RC: Well, like I said, for years I’d been occasionally pitching around the office that I wanted to let Patience pass on the Spear, and when Matt finally gave me the go ahead to pitch, I connected with Tini and we started brainstorming. We knew we wanted to play with someone raised in the Catholic tradition who wasn’t religious (sort of the opposite of what Patience was in her origin story), and we just kind of kicked around people that we knew and liked who fit that mold, what their personalities were like, etc. There’s a lot of my childhood friends in Maya, a lot of Tini’s and Christian’s, and certainly their goth cred and my love for Southern California kind of bled all over the book. In a good way, I hope!
CB: With Magdalena being a faith-based character and the world is becoming increasingly secular, will the book touch on this changing cultural dynamic?
RC: In our earlier pitches, this was much more overt in the comic’s story. As we trimmed the fat, it became clear that we didn’t NEED to have characters yammer on and wax philosophy about a changing world, because that changing world was the catalyst for everything that happened. Patience isn’t working with the Church, because the Church is secularizing. Marchosias the Duke of Hell and Weyer Blackwood work with a magick that’s all about belief, and it’s stronger in a world where people aren’t putting their faith in something intangible. And for Maya, of course, who viewed her Catholicism as purely cultural, not something real, the events of the book are a total shakeup.
CB: What is your process for co-writing the story with Tini Howard and collaboration with artist Christian Dibari?
RC: Early on, Tini and I would just have long skype calls and email exchanges, planning things out and editing pitches on shared Google docs. Once we got Christian on board, he started sketching out designs for characters, aesthetic, etc. His character work was fundamental to making the story what it was, definitely. We have this Facebook group chat called “Team Maya,” and we all still talk to each other in it almost every day. And by the end, collaborating between Tini and I was so fluid that we’d just share one script doc and edit it over the course of a couple weeks.
CB: Aside from Magdalena, the Top Cow Universe is rather dormant. Are there any plans to relaunch any other titles?
RC: Well, Matt’s been public about some of the Cyberforce/Aphrodite IX stuff that’s coming out. I don’t have the authority to talk about some of the other stuff that’s brewing, but there’s a few projects in the works. I think longtime universe fans will be quite pleased. I really wish I could reveal more but it’s not my place!
CB: You’ve also got Warframe in the works alongside Matt Hawkins. What’s the creative process for this like?
RC: A lot of my first published work was co-writing with Matt, so doing this series is pretty streamlined, especially since the licensor is involved and they have a lot of story elements they want included. Basically they gave us some things they wanted, and Matt and I had a meeting and went over some outlines and pitches, and we just launched right into it. It’s been a blast – I get to write about robot space ninjas, what could be more fun?
CB: As someone unfamiliar with the Warframe games, will this be accessible to the uninitiated?

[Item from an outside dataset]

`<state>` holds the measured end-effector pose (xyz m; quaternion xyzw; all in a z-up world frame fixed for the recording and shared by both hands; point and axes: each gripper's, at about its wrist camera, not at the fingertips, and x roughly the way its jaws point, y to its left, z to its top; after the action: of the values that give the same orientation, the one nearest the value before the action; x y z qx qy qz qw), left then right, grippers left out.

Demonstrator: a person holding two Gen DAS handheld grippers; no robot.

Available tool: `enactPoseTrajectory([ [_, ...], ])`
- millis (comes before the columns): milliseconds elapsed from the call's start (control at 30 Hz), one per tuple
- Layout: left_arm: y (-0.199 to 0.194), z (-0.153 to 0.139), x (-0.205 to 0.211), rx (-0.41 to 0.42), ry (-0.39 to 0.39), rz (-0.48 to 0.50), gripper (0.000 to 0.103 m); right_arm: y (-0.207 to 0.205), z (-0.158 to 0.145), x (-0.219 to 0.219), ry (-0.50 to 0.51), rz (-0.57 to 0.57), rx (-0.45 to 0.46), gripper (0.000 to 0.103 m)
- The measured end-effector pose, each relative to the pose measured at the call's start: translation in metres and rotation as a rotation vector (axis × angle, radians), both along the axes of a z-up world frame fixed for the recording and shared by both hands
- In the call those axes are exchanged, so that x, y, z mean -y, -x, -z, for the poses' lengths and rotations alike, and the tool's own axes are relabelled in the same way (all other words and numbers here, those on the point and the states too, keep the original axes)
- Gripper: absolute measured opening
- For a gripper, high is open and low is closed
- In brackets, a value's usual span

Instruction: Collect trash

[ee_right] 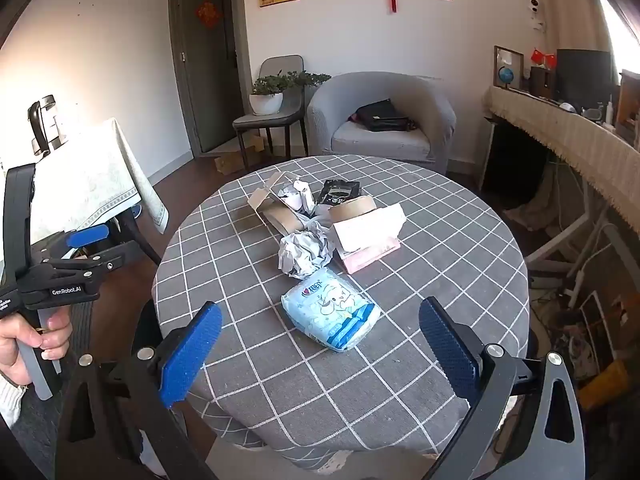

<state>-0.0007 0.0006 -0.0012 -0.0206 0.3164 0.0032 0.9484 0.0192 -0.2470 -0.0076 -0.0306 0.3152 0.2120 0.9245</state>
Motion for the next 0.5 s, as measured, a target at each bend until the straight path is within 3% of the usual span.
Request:
enactPoseTrajectory([
  [500, -0.0002, -0.0013, 0.0004, 0.001, -0.003, 0.000, 0.100, -0.0033, -0.0011, -0.0010, -0.007, -0.002, 0.002, 0.100],
])
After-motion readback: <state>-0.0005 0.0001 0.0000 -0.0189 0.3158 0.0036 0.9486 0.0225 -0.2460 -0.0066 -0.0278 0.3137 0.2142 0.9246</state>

RC: Completely! I had played very little of the game before Top Cow got the license, and of course I caught up, but the story is very much “set in the universe” but a clear story experience. And there’s a free “convention edition” of the first issue that’s circling around some of the next couple cons that Top Cow is at, which is a great primer to see what kind of tale we’re crafting here.
CB: I’m not sure if you can answer this… but in January, it was announced that NBC would be working on a development of a Witchblade television series – is that project still progressing.
RC: Ha! I wish I could tell you. I haven’t actually been an in-office Top Cow employee since last August, and while I’m still pretty involved, I don’t get invited into the Hollywood meetings. Options and developments like that tend to be pretty “hurry up and wait,” so it wouldn’t surprise me if we hear some news soon.